_Exercise objective_. Starting at the top of the data and ending with the line that holds "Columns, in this", transcribe each line exactly; include both ends.

_Stored data_.
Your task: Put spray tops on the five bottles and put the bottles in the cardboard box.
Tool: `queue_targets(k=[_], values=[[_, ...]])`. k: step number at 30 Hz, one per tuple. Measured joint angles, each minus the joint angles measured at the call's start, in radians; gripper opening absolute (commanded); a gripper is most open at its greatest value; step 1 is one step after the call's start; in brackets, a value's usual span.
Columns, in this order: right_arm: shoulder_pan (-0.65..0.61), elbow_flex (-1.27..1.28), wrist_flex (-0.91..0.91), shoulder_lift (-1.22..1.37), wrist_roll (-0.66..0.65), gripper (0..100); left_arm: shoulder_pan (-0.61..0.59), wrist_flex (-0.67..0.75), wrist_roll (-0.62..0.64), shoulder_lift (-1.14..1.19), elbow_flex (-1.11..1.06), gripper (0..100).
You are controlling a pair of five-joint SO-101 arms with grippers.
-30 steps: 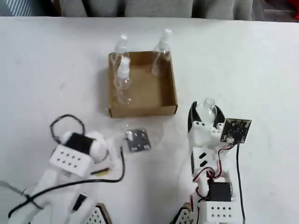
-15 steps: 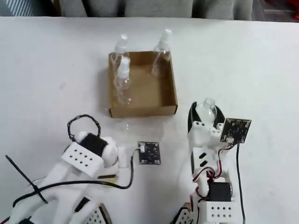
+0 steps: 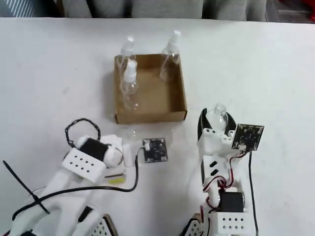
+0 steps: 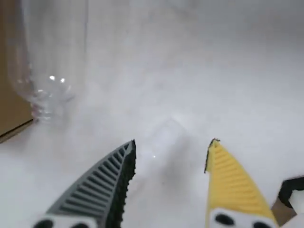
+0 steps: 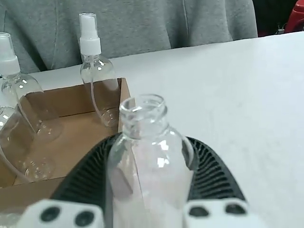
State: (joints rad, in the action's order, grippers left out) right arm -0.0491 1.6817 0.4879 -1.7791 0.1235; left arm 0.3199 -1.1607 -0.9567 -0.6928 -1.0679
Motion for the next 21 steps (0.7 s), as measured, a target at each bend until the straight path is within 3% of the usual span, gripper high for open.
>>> queue_targets(k=[7,13,19,21], values=[[0.0,0.0,0.0,0.0,0.0,1.6,-0.078,0.192,0.0,0.0,-0.138,24],[0.0,0.0,0.0,0.0,0.0,1.6,-0.091,0.235,0.0,0.0,-0.207,24],[0.0,0.0,0.0,0.0,0.0,1.6,-0.083,0.293,0.003,-0.008,-0.279,2],[0.0,0.0,0.0,0.0,0.0,1.6,-0.081,0.293,0.003,0.002,-0.281,3]])
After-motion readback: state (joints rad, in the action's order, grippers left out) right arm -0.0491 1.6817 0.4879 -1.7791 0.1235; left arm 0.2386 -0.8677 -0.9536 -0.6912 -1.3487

_Answer below_.
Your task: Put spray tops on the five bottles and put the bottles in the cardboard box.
Tool: `queue_targets(k=[_], values=[[_, ...]])`. k: step number at 30 Hz, one per tuple. Measured joint angles, each minus the joint angles measured at the call's start, in radians; gripper opening absolute (commanded); a gripper is most open at its greatest value; step 1 is one step after the call's start; in brackets, a value's usual span.
Columns, in this order: right_arm: shoulder_pan (-0.65..0.61), elbow_flex (-1.27..1.28), wrist_flex (-0.91..0.91), shoulder_lift (-1.22..1.37), wrist_roll (-0.66..0.65), gripper (0..100); left_arm: shoulder_pan (-0.61..0.59), wrist_flex (-0.67..0.75), wrist_roll (-0.62..0.64), shoulder_lift (-1.14..1.19), elbow_flex (-1.11..1.06), gripper (0..100).

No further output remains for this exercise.